Ruri miró el reloj junto al futón. Las diez y cuarto. Había dormido tres horas, entonces. Y la pesadilla había vuelto de todos modos, más intensa de lo usual en aquellos meses.
Dejó caer la cabeza entre la palma de sus manos y se restregó los ojos. ¿Qué haría? Nada era de ayuda.
Jody decía que era su karma. Que era lo que había traído con ella a esa vida. Que eso era lo que debía comprender y aceptar para poder superarlo.
Ruri no lo comprendía; tampoco lo aceptaría. ¿Cómo podría superarlo? Hasta que sus padres fallecieron, nunca había tenido una pesadilla en su vida. Era como si esas pesadillas las hubiera ahorrado y se hubieran mezclado en una sola, horrenda y oscura, que revivía una y otra vez…
Diez y cuarto. La cabeza levantada. Llegaría tarde al brunch del domingo si no comenzaba a moverse.

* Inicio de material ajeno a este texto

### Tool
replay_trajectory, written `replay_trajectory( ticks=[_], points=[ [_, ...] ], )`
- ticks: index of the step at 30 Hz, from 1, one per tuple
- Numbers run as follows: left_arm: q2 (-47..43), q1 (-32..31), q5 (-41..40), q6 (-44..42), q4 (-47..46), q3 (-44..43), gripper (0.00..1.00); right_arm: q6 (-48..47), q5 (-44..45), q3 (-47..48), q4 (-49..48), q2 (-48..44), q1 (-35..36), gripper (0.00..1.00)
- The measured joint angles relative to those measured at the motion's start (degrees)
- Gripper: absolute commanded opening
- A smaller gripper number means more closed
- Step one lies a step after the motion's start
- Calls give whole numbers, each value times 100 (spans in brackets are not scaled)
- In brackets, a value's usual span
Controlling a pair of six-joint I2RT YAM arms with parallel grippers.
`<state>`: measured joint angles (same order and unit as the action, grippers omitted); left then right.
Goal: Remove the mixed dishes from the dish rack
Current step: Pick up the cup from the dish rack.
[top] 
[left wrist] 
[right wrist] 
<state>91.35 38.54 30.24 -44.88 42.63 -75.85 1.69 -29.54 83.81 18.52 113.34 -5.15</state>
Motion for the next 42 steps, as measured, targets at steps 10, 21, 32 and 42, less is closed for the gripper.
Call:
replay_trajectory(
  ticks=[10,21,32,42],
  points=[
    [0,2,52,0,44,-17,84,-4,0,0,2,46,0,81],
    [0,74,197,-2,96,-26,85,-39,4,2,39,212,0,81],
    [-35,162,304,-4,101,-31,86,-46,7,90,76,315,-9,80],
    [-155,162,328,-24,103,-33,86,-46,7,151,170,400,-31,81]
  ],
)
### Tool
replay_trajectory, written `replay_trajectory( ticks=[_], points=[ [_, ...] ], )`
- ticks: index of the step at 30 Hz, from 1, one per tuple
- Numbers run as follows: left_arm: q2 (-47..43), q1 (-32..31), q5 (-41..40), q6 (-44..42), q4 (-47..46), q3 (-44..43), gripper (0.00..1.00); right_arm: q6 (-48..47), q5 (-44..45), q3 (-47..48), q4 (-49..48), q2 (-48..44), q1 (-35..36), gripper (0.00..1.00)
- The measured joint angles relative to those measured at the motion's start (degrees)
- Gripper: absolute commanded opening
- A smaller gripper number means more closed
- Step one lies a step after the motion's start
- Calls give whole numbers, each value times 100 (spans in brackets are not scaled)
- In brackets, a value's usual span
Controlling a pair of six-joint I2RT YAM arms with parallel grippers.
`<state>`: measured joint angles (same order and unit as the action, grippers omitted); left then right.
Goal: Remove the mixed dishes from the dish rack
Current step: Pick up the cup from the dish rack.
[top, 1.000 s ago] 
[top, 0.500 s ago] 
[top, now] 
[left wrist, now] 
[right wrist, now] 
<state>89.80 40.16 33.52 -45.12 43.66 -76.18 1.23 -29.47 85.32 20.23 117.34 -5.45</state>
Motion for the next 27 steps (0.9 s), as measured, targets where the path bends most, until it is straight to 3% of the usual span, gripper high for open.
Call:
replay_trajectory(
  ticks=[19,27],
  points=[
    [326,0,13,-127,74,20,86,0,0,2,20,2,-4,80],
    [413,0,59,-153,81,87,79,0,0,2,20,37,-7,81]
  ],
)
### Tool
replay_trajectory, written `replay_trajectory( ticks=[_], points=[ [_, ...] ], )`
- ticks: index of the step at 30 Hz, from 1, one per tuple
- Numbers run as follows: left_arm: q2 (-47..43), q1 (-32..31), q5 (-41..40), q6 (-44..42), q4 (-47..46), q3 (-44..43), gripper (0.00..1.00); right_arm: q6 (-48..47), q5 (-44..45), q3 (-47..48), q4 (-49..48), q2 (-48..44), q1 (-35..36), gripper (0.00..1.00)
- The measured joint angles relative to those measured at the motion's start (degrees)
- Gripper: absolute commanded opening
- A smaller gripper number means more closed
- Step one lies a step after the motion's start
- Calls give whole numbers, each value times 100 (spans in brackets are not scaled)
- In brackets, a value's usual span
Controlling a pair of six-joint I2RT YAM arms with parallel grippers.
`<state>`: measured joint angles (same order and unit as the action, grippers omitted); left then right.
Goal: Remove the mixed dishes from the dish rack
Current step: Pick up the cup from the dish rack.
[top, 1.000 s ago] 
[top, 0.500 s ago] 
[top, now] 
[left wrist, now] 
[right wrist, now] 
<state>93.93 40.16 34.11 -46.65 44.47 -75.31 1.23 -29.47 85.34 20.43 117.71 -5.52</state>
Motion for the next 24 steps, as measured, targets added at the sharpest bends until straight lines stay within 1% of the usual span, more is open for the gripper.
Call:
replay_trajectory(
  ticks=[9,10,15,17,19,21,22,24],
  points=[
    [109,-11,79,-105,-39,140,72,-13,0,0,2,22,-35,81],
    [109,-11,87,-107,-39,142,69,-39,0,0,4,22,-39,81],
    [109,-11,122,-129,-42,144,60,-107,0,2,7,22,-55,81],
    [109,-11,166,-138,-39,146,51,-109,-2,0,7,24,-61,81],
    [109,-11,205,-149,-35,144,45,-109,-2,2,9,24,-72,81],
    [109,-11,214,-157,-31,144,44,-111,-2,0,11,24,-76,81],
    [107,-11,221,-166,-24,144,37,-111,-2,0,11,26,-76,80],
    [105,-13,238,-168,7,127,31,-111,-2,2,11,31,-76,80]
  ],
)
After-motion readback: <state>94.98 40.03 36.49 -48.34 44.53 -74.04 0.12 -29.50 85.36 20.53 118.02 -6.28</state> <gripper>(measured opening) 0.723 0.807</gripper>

La casa de Setsu era el centro extraoficial de los negocios de la familia, una pequeña vivienda estilo Craftsman llena de biombos shoji y rincones bien aprovechados. Siempre había té verde y hospitalidad y de tanto en tanto, muchas cosas más. En aquellos primeros y horrendos días después del accidente, Ruri había pasado gran cantidad de horas anidada en la poltrona junto a la chimenea, cubierta de mantas y aún con mucho frío; había bebido innumerables tazas de té sólo para calentarse los dedos.
Y aunque el 210 hizo su recorrido con mayor rapidez que la usual, Ruri llegó tarde de todos modos. Ya había primos desparramados por la puerta del patio trasero, reunidos debajo del Jacaranda violeta que comenzaba a florecer. Intentó esquivarlos pero Toshio la vio primero. Gritó su nombre para que todos se volvieran y la miraran, sonrió como solía hacerlo y corrió a abrazar a Ruri.
—¿Qué has traído para comer? ¿Más comida para conejos, pequeña conejita?
—Hummus. Y pan árabe.
Toshio, de treinta y dos años y el mayor de los primos, giró sus ojos en un gesto de exagerada exasperación.
—Gracias a Dios que Mallory trajo sushi. Moriría de hambre contigo.